Let us seek to learn the two lessons: Holiness is essential to true happiness; happiness essential to true holiness. Holiness is essential to true happiness. If you would have joy, the fulness of joy, an abiding joy which nothing can take away, be holy as God is holy. Holiness is blessedness. Nothing can darken or interrupt our joy but sin. Whatever be our trial or temptation, the joy of Jesus of which Peter says, 'in whom ye now rejoice with joy unspeakable,' can more than compensate and outweigh. If we lose our joy, it must be sin. It may be an actual transgression, or an unconscious following of self or the world; it may be the stain on conscience of something doubtful, or it may be unbelief that would live by sight, and thinks more of itself and its joy than of the Lord alone: whatever it be, nothing can take away our joy but sin. If we would live lives of joy, assuring God and man and ourselves that our Lord is everything, is more than all to us, oh, let us be holy! Let us glory in Him who is our holiness: in His presence is fulness of joy. Let us live in the Kingdom which is joy in the Holy Ghost; the Spirit of holiness is the Spirit of joy, because He is the Spirit of God. It is the saints, God's holy ones, who will shout for joy.
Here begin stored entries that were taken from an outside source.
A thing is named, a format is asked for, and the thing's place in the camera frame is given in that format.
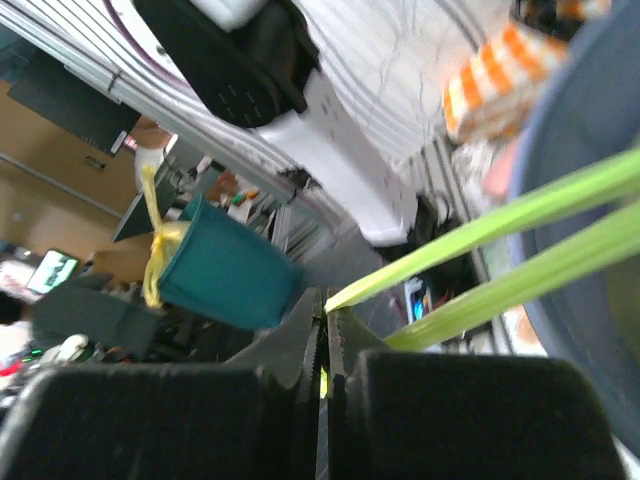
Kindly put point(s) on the blue trash bin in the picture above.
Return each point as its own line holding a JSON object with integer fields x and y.
{"x": 581, "y": 153}

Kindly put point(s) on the orange checkered cloth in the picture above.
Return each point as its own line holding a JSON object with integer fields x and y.
{"x": 494, "y": 91}

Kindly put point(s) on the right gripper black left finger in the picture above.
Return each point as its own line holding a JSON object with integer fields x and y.
{"x": 254, "y": 416}

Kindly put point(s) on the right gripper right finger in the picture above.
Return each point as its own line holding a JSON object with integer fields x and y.
{"x": 400, "y": 415}

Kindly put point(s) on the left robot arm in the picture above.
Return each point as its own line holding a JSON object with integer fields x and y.
{"x": 254, "y": 65}

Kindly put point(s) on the teal bin with yellow bag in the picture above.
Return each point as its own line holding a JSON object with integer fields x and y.
{"x": 210, "y": 264}

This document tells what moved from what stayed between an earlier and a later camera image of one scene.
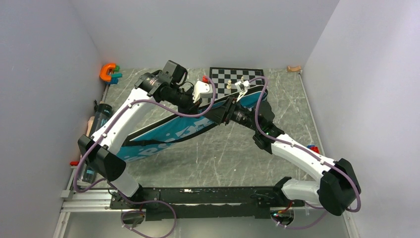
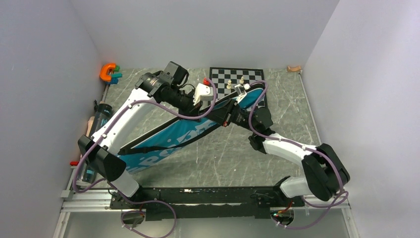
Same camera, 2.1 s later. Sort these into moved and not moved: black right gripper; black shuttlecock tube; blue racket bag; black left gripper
Moved: blue racket bag
Not moved: black left gripper; black shuttlecock tube; black right gripper
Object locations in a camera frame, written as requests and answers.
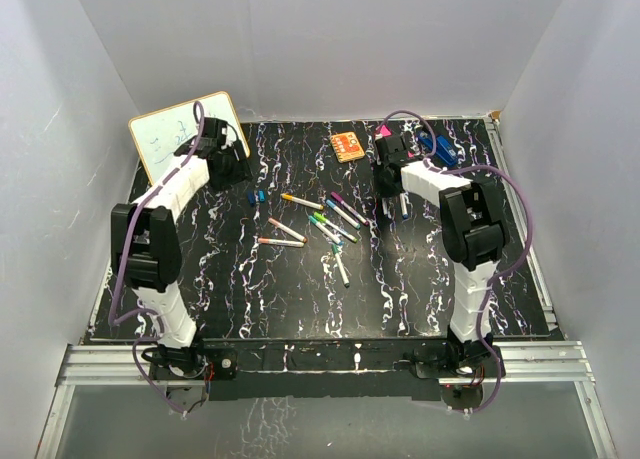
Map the light blue cap marker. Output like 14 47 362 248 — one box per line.
381 198 392 220

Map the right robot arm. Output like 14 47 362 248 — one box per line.
373 134 509 376

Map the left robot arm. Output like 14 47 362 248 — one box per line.
108 117 251 378

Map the blue stapler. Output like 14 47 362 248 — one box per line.
417 131 458 167

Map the yellow cap marker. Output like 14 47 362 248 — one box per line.
281 193 324 211

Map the tan cap marker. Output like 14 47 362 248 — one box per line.
268 217 308 243

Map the yellow framed whiteboard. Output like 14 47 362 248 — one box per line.
128 91 251 185

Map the salmon cap marker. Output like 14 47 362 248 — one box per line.
257 237 305 248

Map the teal cap marker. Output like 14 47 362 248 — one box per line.
309 216 343 246

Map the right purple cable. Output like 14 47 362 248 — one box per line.
382 109 536 415

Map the purple cable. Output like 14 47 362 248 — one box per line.
382 109 536 415
107 99 211 418

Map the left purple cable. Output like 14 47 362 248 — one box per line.
107 99 211 418

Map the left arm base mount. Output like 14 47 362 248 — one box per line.
141 342 238 382

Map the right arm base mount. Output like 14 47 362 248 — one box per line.
403 342 505 379

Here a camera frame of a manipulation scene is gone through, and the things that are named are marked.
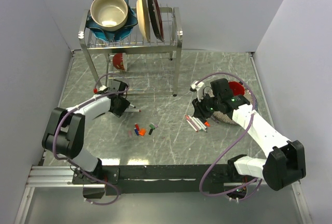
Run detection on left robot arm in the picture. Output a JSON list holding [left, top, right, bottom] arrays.
[[41, 79, 130, 184]]

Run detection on black capped marker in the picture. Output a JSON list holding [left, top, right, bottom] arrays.
[[196, 118, 207, 132]]

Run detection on beige ceramic bowl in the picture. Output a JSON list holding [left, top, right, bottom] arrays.
[[90, 0, 129, 31]]

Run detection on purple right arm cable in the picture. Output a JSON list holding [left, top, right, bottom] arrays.
[[196, 72, 264, 201]]

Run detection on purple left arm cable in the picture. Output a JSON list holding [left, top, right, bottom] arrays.
[[52, 73, 130, 206]]

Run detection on steel dish rack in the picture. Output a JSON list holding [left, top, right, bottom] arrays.
[[78, 7, 183, 96]]

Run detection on dark red plate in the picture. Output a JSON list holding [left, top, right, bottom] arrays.
[[147, 0, 164, 42]]

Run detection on pink highlighter pen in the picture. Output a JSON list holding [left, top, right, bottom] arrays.
[[189, 116, 203, 131]]

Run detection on small red patterned bowl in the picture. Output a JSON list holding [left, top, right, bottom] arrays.
[[112, 53, 128, 71]]

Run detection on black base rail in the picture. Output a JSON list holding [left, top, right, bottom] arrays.
[[72, 164, 257, 196]]

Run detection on speckled grey plate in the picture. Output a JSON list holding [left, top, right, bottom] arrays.
[[211, 86, 258, 125]]

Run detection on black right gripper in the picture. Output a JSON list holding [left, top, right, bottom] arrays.
[[192, 91, 222, 121]]

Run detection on aluminium frame rail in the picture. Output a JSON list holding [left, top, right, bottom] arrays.
[[27, 163, 306, 191]]

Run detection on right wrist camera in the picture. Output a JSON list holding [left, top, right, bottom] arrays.
[[190, 81, 205, 102]]

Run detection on blue wavy bowl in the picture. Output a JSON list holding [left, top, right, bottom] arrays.
[[86, 0, 138, 42]]

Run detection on red cup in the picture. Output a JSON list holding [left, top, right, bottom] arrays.
[[228, 81, 245, 96]]

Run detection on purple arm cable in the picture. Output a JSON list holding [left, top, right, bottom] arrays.
[[52, 73, 130, 206], [196, 72, 264, 201]]

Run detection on cream plate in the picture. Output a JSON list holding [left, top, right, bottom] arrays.
[[136, 0, 150, 43]]

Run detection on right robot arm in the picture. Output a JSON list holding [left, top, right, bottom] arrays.
[[191, 78, 306, 191]]

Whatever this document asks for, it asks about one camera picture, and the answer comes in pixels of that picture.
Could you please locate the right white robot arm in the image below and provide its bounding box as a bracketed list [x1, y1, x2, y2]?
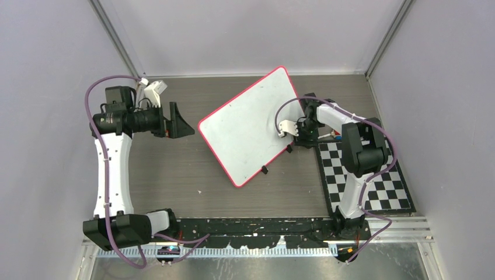
[294, 93, 388, 240]

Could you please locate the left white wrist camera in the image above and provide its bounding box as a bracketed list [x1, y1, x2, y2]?
[138, 78, 168, 107]

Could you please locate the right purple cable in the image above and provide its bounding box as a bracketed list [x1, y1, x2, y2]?
[274, 96, 398, 264]

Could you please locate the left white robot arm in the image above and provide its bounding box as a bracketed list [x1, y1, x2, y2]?
[83, 81, 195, 251]

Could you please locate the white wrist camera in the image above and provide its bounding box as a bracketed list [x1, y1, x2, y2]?
[138, 78, 168, 107]
[277, 120, 299, 138]

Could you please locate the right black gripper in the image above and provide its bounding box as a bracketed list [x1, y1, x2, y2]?
[291, 119, 322, 149]

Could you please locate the black white checkerboard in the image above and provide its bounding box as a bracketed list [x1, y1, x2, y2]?
[315, 139, 416, 216]

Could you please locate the slotted cable duct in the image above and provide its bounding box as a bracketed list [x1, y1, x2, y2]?
[96, 246, 341, 259]

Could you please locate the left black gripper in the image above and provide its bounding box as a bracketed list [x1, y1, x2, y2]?
[133, 101, 195, 138]

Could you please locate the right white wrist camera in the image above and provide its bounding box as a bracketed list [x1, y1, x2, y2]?
[277, 120, 299, 138]

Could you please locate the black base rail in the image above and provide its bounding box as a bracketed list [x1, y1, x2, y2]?
[160, 217, 371, 249]

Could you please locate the pink-framed whiteboard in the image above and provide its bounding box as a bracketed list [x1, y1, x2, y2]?
[198, 66, 304, 188]

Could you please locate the red blue toy car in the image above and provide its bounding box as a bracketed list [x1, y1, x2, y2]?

And happiness is essential to true holiness. If you would be a holy Christian, you must be a happy Christian. Jesus was anointed by God with 'the oil of gladness,' that He might give us 'the oil of joy.' In all our efforts after holiness, the wheels will move heavily if there be not the oil of joy; this alone removes all strain and friction, and makes the onward progress easy and delightful. Study to understand the Divine worth of joy. It is the evidence of your being in the Father's presence, and dwelling in His love. It is the proof of your being consciously free from the law and the strain of the spirit of bondage. It is the token of your freedom from care and responsibility, because you are rejoicing in Christ Jesus as your Sanctification, your Keeper, and your Strength. It is the secret of spiritual health and strength, filling all your service with the childlike happy assurance that the Father asks nothing that He does not give strength for, and that He accepts all that is done, however feebly, in this spirit. True happiness is always self-forgetful: it loses itself in the object of its joy. As the joy of the Holy Ghost fills us, and we rejoice in God the Holy One, through our Lord Jesus Christ, as we lose ourselves in the adoration and worship of the Thrice Holy, we become holy. This is, even here in the wilderness, 'the Highway of Holiness: the ransomed of the Lord shall come with singing; the redeemed shall walk there; everlasting joy shall be upon their heads; they shall obtain joy and gladness.'

Do all God's children understand this? that holiness is just another name, the true name, that God gives for happiness; that it is indeed unutterable blessedness to know that God does make us holy, that our holiness is in Christ, that Christ's Holy Spirit is within us. There is nothing so attractive as joy: have believers understood it that this is the joy of the Lord -- to be holy? Or is not the idea of strain, and sacrifice, and sighing, of difficulty and distance so prominent, that the thought of being holy has hardly ever made the heart glad? If it has been so, let it be so no longer. 'Thou shalt glory in the Holy One of Israel:' let us claim this promise. Let the believing assurance that our Loving Father, and our Beloved Lord Jesus, and the Holy Spirit, who in dove-like gentleness rests within us, have engaged to do the work, and are doing it, fill us with gladness. Let us not seek our joy in what we see in ourselves of holiness: let us rejoice in the Holiness of God in Christ as ours; let us rejoice in the Holy One of Israel. So shall our joy be unspeakable and unceasing; so shall we give Him the glory.

BE YE HOLY, AS I AM HOLY.

Most Blessed God! I beseech Thee to reveal to me and to all Thy children the secret of rejoicing in Thee, the Holy One of Israel.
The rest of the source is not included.